Exercise aim:
From the line with "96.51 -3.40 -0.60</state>" to the final line of the records, reproduce every line exactly and only those lines.

◆ ◆ ◆ ◆ ◆ ◆ ◆

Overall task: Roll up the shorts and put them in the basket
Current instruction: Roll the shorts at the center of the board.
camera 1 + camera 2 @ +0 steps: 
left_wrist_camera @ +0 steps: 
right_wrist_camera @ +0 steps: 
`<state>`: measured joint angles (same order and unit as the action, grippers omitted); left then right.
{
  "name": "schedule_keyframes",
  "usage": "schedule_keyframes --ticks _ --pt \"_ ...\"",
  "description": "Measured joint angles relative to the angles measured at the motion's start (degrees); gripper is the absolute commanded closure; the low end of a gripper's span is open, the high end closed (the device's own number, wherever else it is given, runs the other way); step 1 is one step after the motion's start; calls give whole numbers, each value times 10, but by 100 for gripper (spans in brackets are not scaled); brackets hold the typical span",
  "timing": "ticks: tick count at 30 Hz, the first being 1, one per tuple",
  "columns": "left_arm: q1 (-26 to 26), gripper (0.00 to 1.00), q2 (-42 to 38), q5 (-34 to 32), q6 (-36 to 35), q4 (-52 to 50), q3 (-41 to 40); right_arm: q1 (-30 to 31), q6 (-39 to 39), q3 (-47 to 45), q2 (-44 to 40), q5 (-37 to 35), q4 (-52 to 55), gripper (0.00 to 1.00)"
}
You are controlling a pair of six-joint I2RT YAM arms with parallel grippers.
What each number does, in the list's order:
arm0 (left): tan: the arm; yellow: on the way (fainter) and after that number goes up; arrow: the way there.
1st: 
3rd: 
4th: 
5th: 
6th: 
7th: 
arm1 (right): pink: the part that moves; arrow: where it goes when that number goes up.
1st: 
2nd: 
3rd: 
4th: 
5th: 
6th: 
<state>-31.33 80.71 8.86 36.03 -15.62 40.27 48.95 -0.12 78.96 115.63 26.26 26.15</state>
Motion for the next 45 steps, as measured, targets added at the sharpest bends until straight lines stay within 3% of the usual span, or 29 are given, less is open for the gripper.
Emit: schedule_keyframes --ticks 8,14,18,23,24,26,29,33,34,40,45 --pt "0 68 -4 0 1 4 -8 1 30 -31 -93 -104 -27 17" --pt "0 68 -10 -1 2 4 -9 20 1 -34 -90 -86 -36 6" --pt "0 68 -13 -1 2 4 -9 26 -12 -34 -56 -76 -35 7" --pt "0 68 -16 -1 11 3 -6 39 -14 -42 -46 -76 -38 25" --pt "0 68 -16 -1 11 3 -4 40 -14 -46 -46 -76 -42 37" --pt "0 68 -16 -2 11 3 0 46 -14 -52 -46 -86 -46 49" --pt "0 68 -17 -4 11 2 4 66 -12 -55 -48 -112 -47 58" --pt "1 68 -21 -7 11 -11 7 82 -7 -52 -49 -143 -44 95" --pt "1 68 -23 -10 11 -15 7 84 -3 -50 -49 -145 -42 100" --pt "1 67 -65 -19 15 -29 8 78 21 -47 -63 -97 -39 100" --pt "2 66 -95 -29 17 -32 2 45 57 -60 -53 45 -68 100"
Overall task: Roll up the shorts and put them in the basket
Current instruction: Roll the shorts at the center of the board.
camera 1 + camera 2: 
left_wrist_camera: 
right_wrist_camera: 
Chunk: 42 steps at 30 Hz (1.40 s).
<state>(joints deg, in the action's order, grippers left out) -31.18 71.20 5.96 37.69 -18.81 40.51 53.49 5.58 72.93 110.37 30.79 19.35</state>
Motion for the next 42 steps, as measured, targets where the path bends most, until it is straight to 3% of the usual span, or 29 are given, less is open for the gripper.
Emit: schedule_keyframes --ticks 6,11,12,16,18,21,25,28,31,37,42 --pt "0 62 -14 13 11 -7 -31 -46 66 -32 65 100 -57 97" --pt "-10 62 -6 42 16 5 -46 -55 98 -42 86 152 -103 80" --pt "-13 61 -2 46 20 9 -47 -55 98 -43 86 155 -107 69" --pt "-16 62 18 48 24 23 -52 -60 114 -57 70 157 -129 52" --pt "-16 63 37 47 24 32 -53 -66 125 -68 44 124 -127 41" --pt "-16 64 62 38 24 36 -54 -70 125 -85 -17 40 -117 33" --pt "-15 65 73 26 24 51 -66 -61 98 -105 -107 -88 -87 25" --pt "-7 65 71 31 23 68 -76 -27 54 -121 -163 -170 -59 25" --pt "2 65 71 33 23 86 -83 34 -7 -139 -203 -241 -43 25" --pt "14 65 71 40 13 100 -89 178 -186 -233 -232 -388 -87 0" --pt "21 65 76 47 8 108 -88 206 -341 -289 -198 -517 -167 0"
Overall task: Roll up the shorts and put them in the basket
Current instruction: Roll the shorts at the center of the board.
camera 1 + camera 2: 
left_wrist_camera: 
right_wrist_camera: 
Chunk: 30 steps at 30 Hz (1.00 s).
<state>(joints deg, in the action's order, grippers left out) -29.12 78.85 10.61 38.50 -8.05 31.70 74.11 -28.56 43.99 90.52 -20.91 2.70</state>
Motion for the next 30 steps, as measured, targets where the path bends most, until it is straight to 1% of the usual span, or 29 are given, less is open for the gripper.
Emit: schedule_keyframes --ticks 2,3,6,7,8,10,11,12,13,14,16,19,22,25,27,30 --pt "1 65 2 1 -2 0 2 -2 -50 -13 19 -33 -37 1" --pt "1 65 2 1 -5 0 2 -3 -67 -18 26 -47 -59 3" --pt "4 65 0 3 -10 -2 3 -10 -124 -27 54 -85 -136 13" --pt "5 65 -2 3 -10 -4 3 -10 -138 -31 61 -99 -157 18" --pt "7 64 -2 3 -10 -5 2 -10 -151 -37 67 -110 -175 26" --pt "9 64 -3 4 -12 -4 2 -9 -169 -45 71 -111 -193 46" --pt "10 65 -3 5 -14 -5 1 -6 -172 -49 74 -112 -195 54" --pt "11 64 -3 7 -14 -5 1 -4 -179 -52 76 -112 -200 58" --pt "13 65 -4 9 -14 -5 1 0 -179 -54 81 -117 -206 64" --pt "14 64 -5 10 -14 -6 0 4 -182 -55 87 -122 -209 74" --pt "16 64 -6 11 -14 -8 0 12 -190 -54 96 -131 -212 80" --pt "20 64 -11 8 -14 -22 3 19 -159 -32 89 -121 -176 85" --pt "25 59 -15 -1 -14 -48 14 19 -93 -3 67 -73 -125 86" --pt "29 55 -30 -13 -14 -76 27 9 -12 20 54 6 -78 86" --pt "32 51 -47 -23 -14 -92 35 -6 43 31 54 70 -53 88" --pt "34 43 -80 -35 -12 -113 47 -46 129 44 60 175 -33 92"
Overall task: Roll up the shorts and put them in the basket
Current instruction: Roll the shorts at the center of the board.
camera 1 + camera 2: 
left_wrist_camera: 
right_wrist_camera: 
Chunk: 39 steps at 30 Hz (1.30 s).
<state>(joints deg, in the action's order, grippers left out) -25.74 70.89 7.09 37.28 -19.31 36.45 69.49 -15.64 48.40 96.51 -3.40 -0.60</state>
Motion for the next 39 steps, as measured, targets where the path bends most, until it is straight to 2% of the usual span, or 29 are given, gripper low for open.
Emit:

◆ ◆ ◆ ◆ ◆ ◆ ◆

Solution to this problem:
<state>(joints deg, in the action's order, grippers left out) -25.74 70.89 7.09 37.28 -19.31 36.45 69.49 -15.64 48.40 96.51 -3.40 -0.60</state>
Motion for the next 39 steps, as measured, targets where the path bends most, until it is straight to 2% of the usual span, or 29 are given, gripper low for open.
Emit:

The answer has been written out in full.